Aim of the exercise
Here is a listing. Write it all out again exactly, but not its pictures.
=== Section Start ===
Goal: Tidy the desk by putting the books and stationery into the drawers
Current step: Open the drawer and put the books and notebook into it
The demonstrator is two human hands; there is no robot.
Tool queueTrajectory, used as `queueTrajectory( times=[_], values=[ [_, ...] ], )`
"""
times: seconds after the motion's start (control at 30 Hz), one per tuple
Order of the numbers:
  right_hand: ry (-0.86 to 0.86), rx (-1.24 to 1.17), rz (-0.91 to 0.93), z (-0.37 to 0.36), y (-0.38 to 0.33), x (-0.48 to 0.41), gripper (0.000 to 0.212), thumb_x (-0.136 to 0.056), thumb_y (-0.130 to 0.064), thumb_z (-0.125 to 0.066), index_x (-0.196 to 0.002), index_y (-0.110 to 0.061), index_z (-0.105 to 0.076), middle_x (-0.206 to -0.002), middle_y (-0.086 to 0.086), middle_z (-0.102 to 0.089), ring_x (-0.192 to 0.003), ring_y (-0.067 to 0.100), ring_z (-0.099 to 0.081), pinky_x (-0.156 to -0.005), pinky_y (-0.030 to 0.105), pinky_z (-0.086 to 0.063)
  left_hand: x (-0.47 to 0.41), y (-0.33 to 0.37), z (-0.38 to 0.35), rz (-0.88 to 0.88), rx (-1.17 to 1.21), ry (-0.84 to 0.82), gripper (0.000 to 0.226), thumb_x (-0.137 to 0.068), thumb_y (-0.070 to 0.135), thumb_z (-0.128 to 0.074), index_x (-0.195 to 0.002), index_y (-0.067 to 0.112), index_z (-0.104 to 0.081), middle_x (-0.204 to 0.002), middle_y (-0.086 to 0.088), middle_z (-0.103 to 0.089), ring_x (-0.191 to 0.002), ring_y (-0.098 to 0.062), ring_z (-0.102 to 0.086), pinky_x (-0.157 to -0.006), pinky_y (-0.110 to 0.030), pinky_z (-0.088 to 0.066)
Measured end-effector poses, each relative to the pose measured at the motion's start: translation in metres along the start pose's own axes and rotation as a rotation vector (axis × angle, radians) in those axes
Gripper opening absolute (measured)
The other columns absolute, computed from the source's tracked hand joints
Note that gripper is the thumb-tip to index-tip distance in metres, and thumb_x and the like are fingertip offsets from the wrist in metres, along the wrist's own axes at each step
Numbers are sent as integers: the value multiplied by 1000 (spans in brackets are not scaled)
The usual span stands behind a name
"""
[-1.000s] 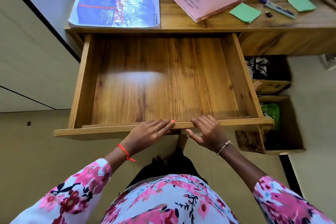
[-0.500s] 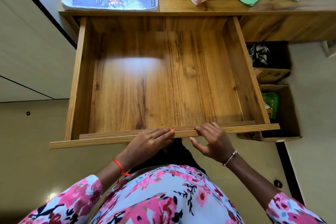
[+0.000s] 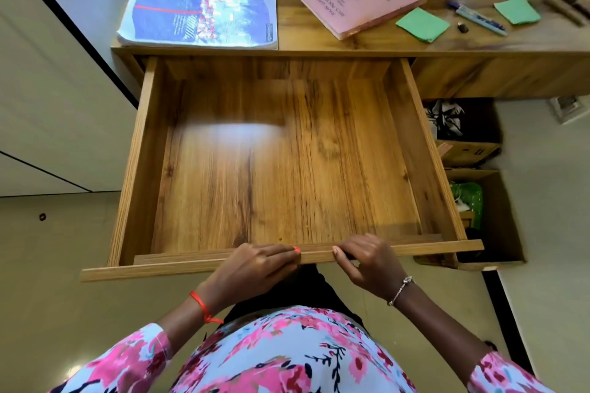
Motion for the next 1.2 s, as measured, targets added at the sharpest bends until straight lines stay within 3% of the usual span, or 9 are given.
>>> queueTrajectory(
  times=[0.17, 0.37, 0.43, 0.57, 0.73, 0.87, 1.03, 1.13, 1.2],
  values=[
    [-136, -75, -29, 1, 10, -21, 36, -87, -24, -47, -53, -15, -54, -40, -4, -48, -33, 9, -41, -33, 22, -33, -20, -22, 21, 50, 26, 57, 34, -94, 32, -45, -99, 10, -71, -97, -2, -72, -79, -12, -69, -60, -25, -56],
    [-148, -178, -129, 24, 29, -89, 41, -89, -35, -38, -61, -13, -59, -49, -4, -46, -42, 8, -39, -42, 14, -28, -67, -66, 67, 167, 66, 246, 43, -95, 36, -41, -102, 2, -66, -98, -10, -70, -83, -14, -67, -72, -19, -54],
    [-96, -214, -165, 35, 41, -123, 43, -89, -37, -39, -66, -9, -62, -54, 2, -54, -47, 13, -48, -46, 15, -32, -83, -88, 87, 262, 53, 357, 36, -90, 31, -48, -102, 3, -66, -96, -10, -70, -83, -14, -66, -73, -19, -52],
    [30, -317, -247, 50, 60, -205, 24, -88, -16, -58, -70, -3, -66, -63, 4, -60, -57, 16, -53, -53, 11, -34, -119, -145, 131, 456, -7, 521, 24, -85, 16, -62, -103, 2, -65, -99, -14, -68, -89, -19, -64, -80, -22, -47],
    [176, -392, -361, 39, 74, -301, 18, -84, -11, -63, -80, 4, -71, -81, 20, -70, -76, 29, -64, -66, 24, -38, -150, -216, 188, 796, 32, 640, 37, -86, 13, -64, -118, -4, -56, -117, -19, -61, -109, -28, -57, -91, -22, -37],
    [172, -393, -451, 19, 73, -356, 19, -85, -10, -61, -85, 8, -67, -91, 26, -65, -87, 34, -60, -75, 27, -35, -153, -262, 210, 985, -15, 582, 47, -89, 16, -60, -127, -8, -46, -131, -24, -49, -124, -33, -44, -104, -32, -28],
    [147, -366, -550, -1, 77, -407, 15, -85, -14, -60, -78, -8, -48, -84, 20, -54, -91, 32, -51, -84, 34, -32, -139, -307, 229, 1170, -122, 425, 54, -87, 23, -61, -125, -11, -43, -132, -29, -41, -127, -37, -34, -104, -36, -21],
    [120, -368, -660, -14, 82, -427, 28, -85, -21, -60, -96, 5, -56, -107, 25, -57, -109, 36, -48, -89, 36, -36, -136, -327, 237, 1294, -83, 320, 68, -87, 35, -59, -130, -11, -34, -137, -28, -34, -131, -38, -27, -107, -40, -21],
    [129, -375, -716, -17, 84, -435, 34, -83, -20, -62, -99, 10, -56, -108, 26, -59, -109, 37, -51, -88, 39, -40, -138, -331, 241, 1352, -59, 322, 75, -87, 38, -58, -135, -11, -27, -141, -27, -28, -132, -39, -24, -107, -42, -23]
  ],
)
Point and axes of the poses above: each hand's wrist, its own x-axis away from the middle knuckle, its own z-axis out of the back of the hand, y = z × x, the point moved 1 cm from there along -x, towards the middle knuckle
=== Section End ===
Expected answer
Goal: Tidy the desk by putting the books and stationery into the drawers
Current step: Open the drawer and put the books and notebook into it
The demonstrator is two human hands; there is no robot.
Tool queueTrajectory, used as `queueTrajectory( times=[_], values=[ [_, ...] ], )`
"""
times: seconds after the motion's start (control at 30 Hz), one per tuple
Order of the numbers:
  right_hand: ry (-0.86 to 0.86), rx (-1.24 to 1.17), rz (-0.91 to 0.93), z (-0.37 to 0.36), y (-0.38 to 0.33), x (-0.48 to 0.41), gripper (0.000 to 0.212), thumb_x (-0.136 to 0.056), thumb_y (-0.130 to 0.064), thumb_z (-0.125 to 0.066), index_x (-0.196 to 0.002), index_y (-0.110 to 0.061), index_z (-0.105 to 0.076), middle_x (-0.206 to -0.002), middle_y (-0.086 to 0.086), middle_z (-0.102 to 0.089), ring_x (-0.192 to 0.003), ring_y (-0.067 to 0.100), ring_z (-0.099 to 0.081), pinky_x (-0.156 to -0.005), pinky_y (-0.030 to 0.105), pinky_z (-0.086 to 0.063)
  left_hand: x (-0.47 to 0.41), y (-0.33 to 0.37), z (-0.38 to 0.35), rz (-0.88 to 0.88), rx (-1.17 to 1.21), ry (-0.84 to 0.82), gripper (0.000 to 0.226), thumb_x (-0.137 to 0.068), thumb_y (-0.070 to 0.135), thumb_z (-0.128 to 0.074), index_x (-0.195 to 0.002), index_y (-0.067 to 0.112), index_z (-0.104 to 0.081), middle_x (-0.204 to 0.002), middle_y (-0.086 to 0.088), middle_z (-0.103 to 0.089), ring_x (-0.191 to 0.002), ring_y (-0.098 to 0.062), ring_z (-0.102 to 0.086), pinky_x (-0.157 to -0.006), pinky_y (-0.110 to 0.030), pinky_z (-0.088 to 0.066)
Measured end-effector poses, each relative to the pose measured at the motion's start: translation in metres along the start pose's own axes and rotation as a rotation vector (axis × angle, radians) in those axes
Gripper opening absolute (measured)
The other columns absolute, computed from the source's tracked hand joints
Note that gripper is the thumb-tip to index-tip distance in metres, and thumb_x and the like are fingertip offsets from the wrist in metres, along the wrist's own axes at each step
Numbers are sent as integers: the value multiplied by 1000 (spans in brackets are not scaled)
The usual span stands behind a name
"""
[-1.000s] 
[-0.500s] 
[+0.000s] 
Motion for the next 1.2 s, as measured, targets added at the sharpest bends until straight lines stay within 3% of the usual span, or 9 are given.
>>> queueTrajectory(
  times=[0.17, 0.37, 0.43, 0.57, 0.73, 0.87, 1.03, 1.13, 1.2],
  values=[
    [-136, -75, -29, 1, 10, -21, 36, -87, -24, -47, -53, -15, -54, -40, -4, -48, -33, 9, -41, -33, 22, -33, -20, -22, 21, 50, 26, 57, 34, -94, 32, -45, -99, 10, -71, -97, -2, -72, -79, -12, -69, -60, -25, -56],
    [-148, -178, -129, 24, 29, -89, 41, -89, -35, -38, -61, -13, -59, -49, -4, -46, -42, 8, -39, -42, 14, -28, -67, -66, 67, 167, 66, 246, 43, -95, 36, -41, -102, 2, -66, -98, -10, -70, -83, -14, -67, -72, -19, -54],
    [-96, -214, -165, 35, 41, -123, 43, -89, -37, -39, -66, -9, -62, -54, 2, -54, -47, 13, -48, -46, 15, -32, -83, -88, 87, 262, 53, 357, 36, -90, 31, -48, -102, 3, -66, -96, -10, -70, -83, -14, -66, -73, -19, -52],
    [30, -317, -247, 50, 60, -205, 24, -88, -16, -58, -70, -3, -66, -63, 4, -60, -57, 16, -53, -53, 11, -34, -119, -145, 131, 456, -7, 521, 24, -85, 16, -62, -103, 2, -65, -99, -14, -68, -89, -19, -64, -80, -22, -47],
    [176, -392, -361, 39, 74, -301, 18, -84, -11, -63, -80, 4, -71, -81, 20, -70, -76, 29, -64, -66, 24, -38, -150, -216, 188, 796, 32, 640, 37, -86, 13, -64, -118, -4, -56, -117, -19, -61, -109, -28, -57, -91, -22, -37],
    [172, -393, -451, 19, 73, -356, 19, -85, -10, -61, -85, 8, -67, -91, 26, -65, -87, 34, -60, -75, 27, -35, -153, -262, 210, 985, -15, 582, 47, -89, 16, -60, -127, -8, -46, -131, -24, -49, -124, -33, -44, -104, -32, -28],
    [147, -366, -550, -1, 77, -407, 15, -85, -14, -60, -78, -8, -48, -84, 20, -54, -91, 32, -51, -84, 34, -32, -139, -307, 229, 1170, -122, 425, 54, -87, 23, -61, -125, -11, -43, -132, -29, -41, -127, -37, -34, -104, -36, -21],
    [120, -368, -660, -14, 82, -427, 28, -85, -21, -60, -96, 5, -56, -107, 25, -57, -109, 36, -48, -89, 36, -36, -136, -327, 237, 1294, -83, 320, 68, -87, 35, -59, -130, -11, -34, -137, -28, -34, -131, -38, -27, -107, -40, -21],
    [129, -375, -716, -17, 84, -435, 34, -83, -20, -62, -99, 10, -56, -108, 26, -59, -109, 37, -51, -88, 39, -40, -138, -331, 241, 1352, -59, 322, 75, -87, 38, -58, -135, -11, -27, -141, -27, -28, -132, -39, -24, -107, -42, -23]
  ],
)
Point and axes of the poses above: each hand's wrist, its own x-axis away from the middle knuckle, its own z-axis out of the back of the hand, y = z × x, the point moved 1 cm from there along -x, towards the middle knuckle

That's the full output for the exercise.